By Mark Orwoll
Should you visit America this summer? The past decade has cast a pall over inbound travel to the U.S.A.
German tourist murdered at the California resort town of Idyllwild. Chinese immigrant attacked in New York. British holiday-makers robbed at gunpoint in L.A. What’s next? Random floggings in the public square? Kidnappings in the international arrivals hall at JFK’s Terminal 4?

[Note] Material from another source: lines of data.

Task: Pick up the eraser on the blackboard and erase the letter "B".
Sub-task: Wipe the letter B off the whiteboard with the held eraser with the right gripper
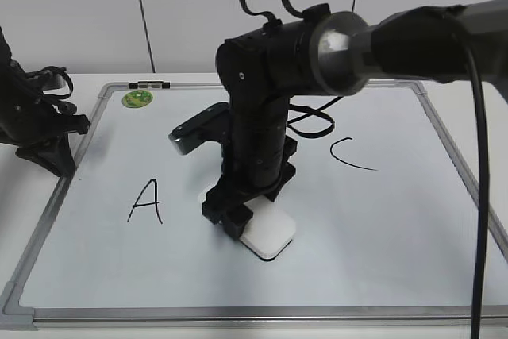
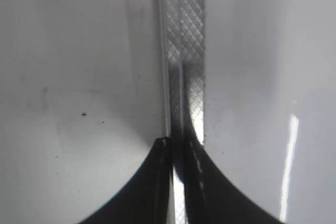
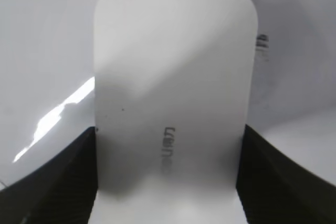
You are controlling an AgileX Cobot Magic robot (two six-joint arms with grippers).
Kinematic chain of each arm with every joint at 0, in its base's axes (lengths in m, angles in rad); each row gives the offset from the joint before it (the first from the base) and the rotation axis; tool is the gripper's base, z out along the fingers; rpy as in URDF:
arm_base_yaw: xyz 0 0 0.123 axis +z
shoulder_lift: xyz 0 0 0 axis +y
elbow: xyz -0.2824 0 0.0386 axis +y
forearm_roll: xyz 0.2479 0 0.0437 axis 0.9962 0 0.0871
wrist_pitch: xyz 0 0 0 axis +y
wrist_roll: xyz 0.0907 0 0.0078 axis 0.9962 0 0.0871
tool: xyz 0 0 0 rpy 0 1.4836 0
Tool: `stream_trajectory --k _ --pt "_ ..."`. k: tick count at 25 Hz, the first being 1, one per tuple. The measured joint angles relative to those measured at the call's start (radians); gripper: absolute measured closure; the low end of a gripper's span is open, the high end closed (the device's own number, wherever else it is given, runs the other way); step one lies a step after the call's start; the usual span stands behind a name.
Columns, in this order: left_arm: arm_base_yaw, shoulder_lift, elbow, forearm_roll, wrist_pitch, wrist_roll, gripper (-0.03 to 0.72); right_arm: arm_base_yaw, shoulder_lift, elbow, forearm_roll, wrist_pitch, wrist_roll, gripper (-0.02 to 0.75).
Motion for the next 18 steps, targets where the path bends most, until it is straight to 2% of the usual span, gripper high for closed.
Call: stream_trajectory --k 7,13,18 --pt "0.0 0.0 0.0 0.0 0.0 0.002 0.634 -0.073 0.0 -0.004 -0.037 0.02 0.072 0.196" --pt "0.0 0.0 0.0 0.0 0.0 0.003 0.631 -0.119 0.0 -0.007 -0.12 0.04 0.135 0.196" --pt "0.0 0.0 0.0 0.0 0.0 0.004 0.631 -0.12 -0.022 -0.007 -0.095 0.042 0.127 0.196"
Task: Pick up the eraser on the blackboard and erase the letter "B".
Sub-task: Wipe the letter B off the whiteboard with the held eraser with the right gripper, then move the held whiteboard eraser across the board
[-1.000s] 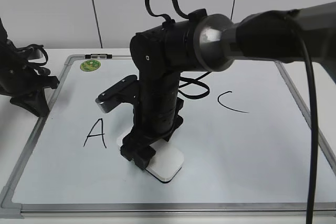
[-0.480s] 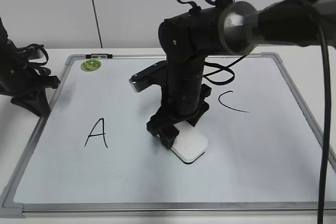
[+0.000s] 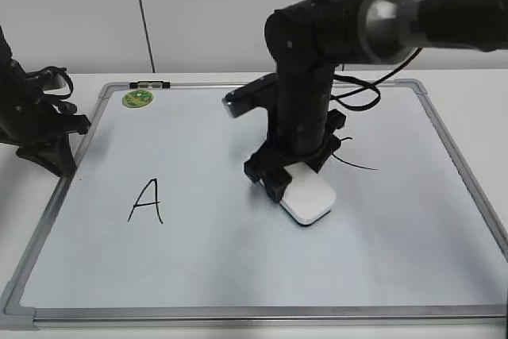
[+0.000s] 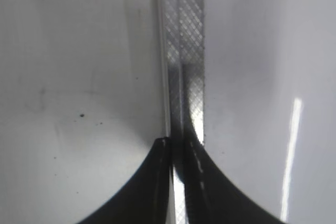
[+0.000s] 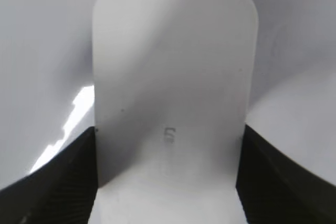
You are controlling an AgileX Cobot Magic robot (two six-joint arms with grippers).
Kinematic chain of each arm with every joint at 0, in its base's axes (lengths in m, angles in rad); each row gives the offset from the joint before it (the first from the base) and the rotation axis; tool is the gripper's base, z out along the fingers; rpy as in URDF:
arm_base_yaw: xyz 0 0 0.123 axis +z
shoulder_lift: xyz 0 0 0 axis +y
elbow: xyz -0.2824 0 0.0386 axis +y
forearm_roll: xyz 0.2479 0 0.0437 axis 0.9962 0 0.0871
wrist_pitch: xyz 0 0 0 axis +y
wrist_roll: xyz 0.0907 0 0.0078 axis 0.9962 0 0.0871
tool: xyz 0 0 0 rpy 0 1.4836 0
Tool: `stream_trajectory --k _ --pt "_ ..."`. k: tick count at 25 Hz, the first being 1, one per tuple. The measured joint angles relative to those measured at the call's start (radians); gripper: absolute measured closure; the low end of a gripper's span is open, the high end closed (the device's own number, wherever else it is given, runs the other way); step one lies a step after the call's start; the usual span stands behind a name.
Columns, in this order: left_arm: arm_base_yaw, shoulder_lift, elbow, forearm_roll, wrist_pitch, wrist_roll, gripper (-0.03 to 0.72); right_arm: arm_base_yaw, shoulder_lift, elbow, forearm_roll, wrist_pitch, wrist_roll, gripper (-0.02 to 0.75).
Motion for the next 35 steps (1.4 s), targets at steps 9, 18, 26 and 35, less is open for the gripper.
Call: stream_trajectory --k 9,18,26,35 --pt "0.0 0.002 0.0 0.002 -0.002 0.0 0.629 -0.022 -0.209 -0.004 0.017 -0.011 -0.013 0.196" --pt "0.0 0.002 0.0 0.004 -0.003 0.004 0.622 -0.235 -0.263 -0.004 0.012 0.027 -0.013 0.197" --pt "0.0 0.002 0.0 0.004 -0.003 0.004 0.619 -0.459 -0.263 0.137 0.042 -0.019 -0.009 0.196" --pt "0.0 0.002 0.0 0.005 -0.003 0.004 0.619 -0.601 -0.263 0.278 0.138 -0.15 -0.057 0.197"
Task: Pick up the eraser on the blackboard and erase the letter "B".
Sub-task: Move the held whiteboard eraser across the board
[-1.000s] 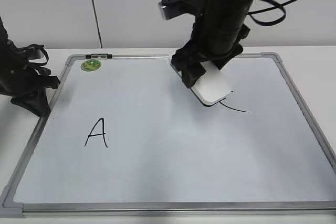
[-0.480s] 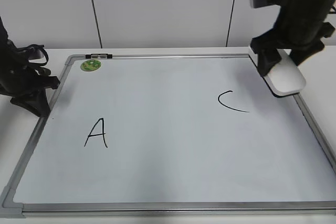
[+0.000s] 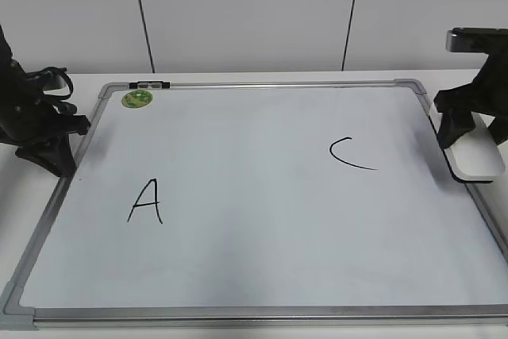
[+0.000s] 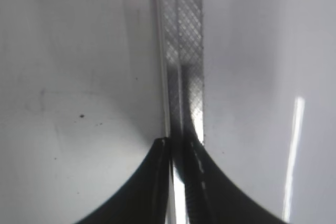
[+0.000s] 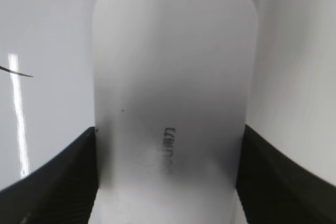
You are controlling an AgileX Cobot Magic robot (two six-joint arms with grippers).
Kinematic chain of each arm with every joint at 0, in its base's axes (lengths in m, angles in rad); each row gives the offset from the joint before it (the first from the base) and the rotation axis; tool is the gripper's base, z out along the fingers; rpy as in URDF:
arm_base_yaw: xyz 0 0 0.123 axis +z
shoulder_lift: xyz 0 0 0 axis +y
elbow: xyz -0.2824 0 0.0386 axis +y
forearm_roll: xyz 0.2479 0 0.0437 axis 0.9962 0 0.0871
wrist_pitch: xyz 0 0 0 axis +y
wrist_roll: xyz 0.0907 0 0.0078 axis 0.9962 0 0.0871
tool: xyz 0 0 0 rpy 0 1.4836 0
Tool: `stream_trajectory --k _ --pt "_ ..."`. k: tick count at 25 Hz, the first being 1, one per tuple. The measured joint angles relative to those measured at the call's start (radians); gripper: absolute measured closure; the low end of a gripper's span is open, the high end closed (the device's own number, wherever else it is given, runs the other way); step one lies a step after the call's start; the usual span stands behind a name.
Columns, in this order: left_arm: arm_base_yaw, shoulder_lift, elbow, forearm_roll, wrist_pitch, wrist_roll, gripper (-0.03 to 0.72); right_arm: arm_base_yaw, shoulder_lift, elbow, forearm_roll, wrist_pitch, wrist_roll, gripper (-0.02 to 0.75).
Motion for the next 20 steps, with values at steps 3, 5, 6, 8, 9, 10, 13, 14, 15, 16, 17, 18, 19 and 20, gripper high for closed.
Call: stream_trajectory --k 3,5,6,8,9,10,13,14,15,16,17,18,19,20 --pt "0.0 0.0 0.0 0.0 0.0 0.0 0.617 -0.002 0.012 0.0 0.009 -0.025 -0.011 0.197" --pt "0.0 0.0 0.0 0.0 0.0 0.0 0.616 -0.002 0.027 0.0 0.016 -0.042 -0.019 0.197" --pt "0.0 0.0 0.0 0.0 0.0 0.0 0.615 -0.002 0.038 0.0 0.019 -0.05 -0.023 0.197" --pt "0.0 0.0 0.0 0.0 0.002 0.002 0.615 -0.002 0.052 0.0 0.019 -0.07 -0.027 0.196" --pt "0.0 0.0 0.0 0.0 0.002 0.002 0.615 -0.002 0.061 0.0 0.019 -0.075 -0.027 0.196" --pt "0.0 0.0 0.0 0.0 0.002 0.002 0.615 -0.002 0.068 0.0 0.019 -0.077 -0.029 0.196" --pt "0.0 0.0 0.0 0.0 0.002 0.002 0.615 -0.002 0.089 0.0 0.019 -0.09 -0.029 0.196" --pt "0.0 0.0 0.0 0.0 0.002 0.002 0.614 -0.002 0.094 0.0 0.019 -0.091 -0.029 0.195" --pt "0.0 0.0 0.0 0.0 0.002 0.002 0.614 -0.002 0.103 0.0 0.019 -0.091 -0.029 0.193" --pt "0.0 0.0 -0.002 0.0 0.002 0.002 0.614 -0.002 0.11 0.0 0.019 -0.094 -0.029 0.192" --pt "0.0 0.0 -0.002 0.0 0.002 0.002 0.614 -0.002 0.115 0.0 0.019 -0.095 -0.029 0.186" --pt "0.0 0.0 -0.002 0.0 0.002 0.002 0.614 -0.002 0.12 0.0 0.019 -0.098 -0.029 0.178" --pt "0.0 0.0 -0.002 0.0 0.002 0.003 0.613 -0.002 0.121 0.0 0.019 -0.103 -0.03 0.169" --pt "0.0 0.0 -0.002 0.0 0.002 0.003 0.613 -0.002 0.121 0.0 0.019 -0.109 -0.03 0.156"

Such violence against overseas guests, though statistically rare, has led several foreign governments to issue travel advisories against visiting America. In 2019 alone, the Japanese Consulate General in Detroit warned of “potential gunfire incidents everywhere in the United States.” China cautioned its America-bound students that “recently, shootings, robberies and theft have occurred frequently in the U.S.” Even Venezuela’s Foreign Ministry admonished its citizens to postpone trips to the U.S. altogether “due to recent acts of violence.”
Welcome to America!
Now watch your step….
And yet, with few exceptions, foreign arrivals in the United States have continued to climb every year since 2000. Are the rest of us missing something here? It wouldn’t be the first time.
International visitors were the ones who popularized tourism in Harlem, where they enjoyed the jazz and soul food while the rest of America quaked in a gooey puddle of fear at the mere thought of traveling north of Manhattan’s 96th Street. If it weren’t for Italian fashion photographers, Latin American party-goers, and the ever-curious Japanese, Miami Beach might still be the somnolent, run-down pensioner enclave formerly known as God’s Waiting Room.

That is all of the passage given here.